THIS “Key of History” is a work highly creditable to the industry and ingenuity of the compiler, Mr. Thomas William Beale, a clerk in the office of the Board of Revenue at Ágra.
He has collected in this volume the many chronogrammatic dates relating to important events in Asia, and especially in India, since the introduction of the Hijra era. In these are included the exact year and date of the births and deaths of Muhammadan kings, philosophers, and other eminent men. He has extracted them from the most celebrated histories in which they are carefully recorded, and he has copied the memorial inscriptions on tombs, mosques, gardens, tanks, forts and palaces. He has himself, as have also his friends, composed several new ones, which are inserted in the work. The Christian, Hindí, Faslí, Illáhí and Jalálí eras are also occasionally given.
Although, to a superficial observer, this mode of recording events may appear a veritable mataiotechnia, yet it is not without great use in any disputed point of chronology, for it does not admit of any errors, as in the case of numerals, since not only meaning, but in most instances rhyme and scansion, are required for a perfect comprehension of the dates. To them might we with justice transfer Joseph Scaliger's address to the venerable Olympiads: “Hail, ye guardians of time, ye vindicators of the truth of history, ye bridlers of the fanatical licence of chronologists!”
This kind of memoria technica was never in much use in Europe, although the Roman system of notation admits of it. In ancient literature it seems to have been altogether unknown, and even in modern times, when, in the middle of the sixteenth century, the taste for anagrammatic trifling was so strong, it was seldom applied to this more useful purpose.
The following instances will show to the European reader the use and application of a chronogram, by combining the numerical values attached to the capital letters according to the Roman system:—
gloria lausque Deo sæCLorVM in sæcVla sunto,
but this is a very lame instance, as some letters, which have a value assigned to them, are omitted from the computation.
A better example is to be found in the distich composed by Godart, on the birth of Louis XIV., in the year 1638, on a day wherein there happened to be a conjunction of the Eagle with the Lion's Heart:
eXorIens DeLphIn aqVILæ CorDIsqVe LeonIs CongressV gaLLos spe LætItIaqVe refeCIt.
In the Persian system, which is called Jummal (Addition), the letters of the alphabet have a numerical value assigned to them, according to a particular scale styled Abjad, because the first four units are represented by that word; a being equal to 1, b to 2, j to 3, d to 4. The sentence which contains the date should always be significant: the consequence is, that awkward methods are sometimes resorted to in order to combine both sense and chronology.
There are four principal modes of using the scale.
1st. Mutlak, in which all the letters are requisite to the formation of the date. There is an inferior kind of Mutlak, in which only some of the letters of the text are used.
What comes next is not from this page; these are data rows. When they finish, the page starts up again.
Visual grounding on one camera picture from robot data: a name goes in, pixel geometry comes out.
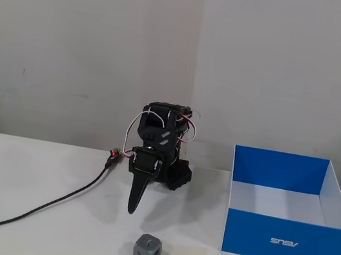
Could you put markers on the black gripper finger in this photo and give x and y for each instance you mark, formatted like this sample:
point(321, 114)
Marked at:
point(133, 193)
point(142, 188)

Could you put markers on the controller board with red LED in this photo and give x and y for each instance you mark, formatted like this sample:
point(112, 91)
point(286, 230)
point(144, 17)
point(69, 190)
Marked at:
point(114, 154)

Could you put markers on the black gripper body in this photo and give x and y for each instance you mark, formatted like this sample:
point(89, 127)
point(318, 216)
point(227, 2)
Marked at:
point(145, 163)

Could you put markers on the blue white ASUS box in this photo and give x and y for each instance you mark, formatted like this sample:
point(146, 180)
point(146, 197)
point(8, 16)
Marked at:
point(282, 241)

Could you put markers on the clear tape piece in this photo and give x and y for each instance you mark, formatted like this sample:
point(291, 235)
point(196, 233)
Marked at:
point(189, 251)

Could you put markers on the gray 3D printed block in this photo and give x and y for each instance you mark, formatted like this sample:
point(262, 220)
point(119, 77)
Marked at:
point(147, 248)

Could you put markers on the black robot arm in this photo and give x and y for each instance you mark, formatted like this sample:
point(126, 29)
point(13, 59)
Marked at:
point(156, 131)

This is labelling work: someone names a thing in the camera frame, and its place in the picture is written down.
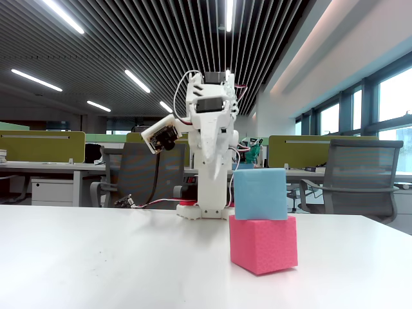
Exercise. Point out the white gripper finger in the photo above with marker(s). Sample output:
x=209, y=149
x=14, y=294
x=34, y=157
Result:
x=210, y=141
x=220, y=164

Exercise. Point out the blue foam cube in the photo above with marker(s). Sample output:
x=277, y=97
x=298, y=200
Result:
x=260, y=193

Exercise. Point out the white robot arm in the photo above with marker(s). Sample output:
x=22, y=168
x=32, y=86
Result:
x=210, y=193

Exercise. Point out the red foam cube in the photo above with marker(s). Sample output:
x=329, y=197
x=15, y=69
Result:
x=262, y=244

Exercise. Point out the stack of white papers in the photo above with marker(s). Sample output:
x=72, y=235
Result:
x=2, y=156

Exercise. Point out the small blue box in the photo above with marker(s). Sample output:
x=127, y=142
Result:
x=243, y=166

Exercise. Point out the black box red display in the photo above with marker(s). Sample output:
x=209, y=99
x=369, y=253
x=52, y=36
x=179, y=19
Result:
x=190, y=179

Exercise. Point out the green white desk gadget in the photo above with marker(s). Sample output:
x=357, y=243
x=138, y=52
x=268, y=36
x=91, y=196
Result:
x=252, y=151

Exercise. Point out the white ceiling light strip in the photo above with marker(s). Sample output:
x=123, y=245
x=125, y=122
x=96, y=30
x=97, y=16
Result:
x=136, y=80
x=64, y=17
x=35, y=80
x=229, y=14
x=165, y=107
x=98, y=106

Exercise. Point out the black red table clamp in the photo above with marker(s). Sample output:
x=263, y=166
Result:
x=185, y=193

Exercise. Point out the grey office chair base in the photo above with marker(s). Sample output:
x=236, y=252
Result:
x=293, y=190

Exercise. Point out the olive green desk partition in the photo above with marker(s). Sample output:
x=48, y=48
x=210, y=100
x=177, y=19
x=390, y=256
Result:
x=42, y=148
x=299, y=154
x=133, y=138

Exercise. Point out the grey mesh office chair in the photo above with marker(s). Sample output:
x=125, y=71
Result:
x=360, y=161
x=135, y=174

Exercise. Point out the white office desk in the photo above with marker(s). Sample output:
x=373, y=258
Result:
x=48, y=166
x=305, y=174

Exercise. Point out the small black circuit board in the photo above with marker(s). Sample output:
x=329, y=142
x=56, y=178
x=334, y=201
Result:
x=122, y=201

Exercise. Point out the black backpack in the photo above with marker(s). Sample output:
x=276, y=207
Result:
x=93, y=154

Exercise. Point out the white drawer cabinet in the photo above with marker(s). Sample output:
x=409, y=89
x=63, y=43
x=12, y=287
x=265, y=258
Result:
x=51, y=193

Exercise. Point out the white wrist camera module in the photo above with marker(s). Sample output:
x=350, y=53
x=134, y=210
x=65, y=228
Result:
x=161, y=135

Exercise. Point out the dark window frame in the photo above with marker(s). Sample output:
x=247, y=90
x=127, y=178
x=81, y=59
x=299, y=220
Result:
x=368, y=106

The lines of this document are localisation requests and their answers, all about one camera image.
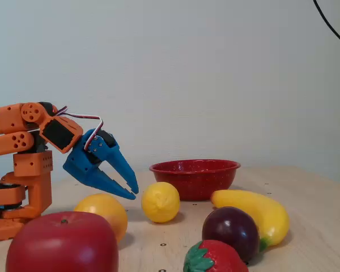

2nd. Ta'míya-dákhilí, in which the numerical value of the letters used is less than the date required; in which case we are told that some other word or letter will complete the date.
3rd. Ta'míya-khárijí, the contrary of the preceding, in which the numerical value is excessive, and we are therefore told that we must deduct some word or letter.
4th. Taushík, an acrostic, in which the initial or final letter of each verse composes the date.
All these kinds are illustrated in various parts of this work, and we may suppose that, under the licence granted in the second and third instances, some of them are very ill-constructed. Many however, exhibit, to say the least, great inventive faculty.
Take, for instance, the example at p. 309, where in thirty-one distichs the first line throughout represents the date of Akbar's accession, and the second line throughout represents the date of Jahángír's birth. Or take the following from p. 219:
<arabic>
This quatrain represents the death of Bábar in eight different ways; each hemistich by itself represents the date: they therefore give the date four times. The fifth is obtained by combining the unpointed letters of the first hemistich with the pointed letters of the second hemistich. The sixth, by taking the unpointed letters of the second hemistich. The seventh, by taking the pointed letters of the second line, and the eighth, by combining the unpointed letters of the second line.
I have a chronogrammatical treatise in my possession which evinces even more labour than this. In it the events of Bengal in 1170 A.H. are related in prose, and each separate sentence gives the date of 1170, and the number of sentences amounts also to 1170. The narrative runs in so easy a flow that it would be difficult, without knowing it, to surmise that there was anything artificial about its construction.
There are other works of a similar nature to this which have been written in India, such as the Táríkh-náma, and a few others with like names, but none so copious or so well arranged as this.
The Miftáhu-t Tawáríkh was lithographed at Ágra in 1849. The outer margin very conveniently contains a column, in which is inserted each date in numerals, and in regular chronological succession. It possesses other advantages, besides giving the mere dates. It gives short notices of each Asiatic dynasty, and a brief account of each reign, as well as several biographical notices of distinguished individuals who have shone in the politics and literature of the Muhammadan world.
The Miftáhu-t Tawáríkh is divided into thirteen Sections, each representing a Century of the Hijra.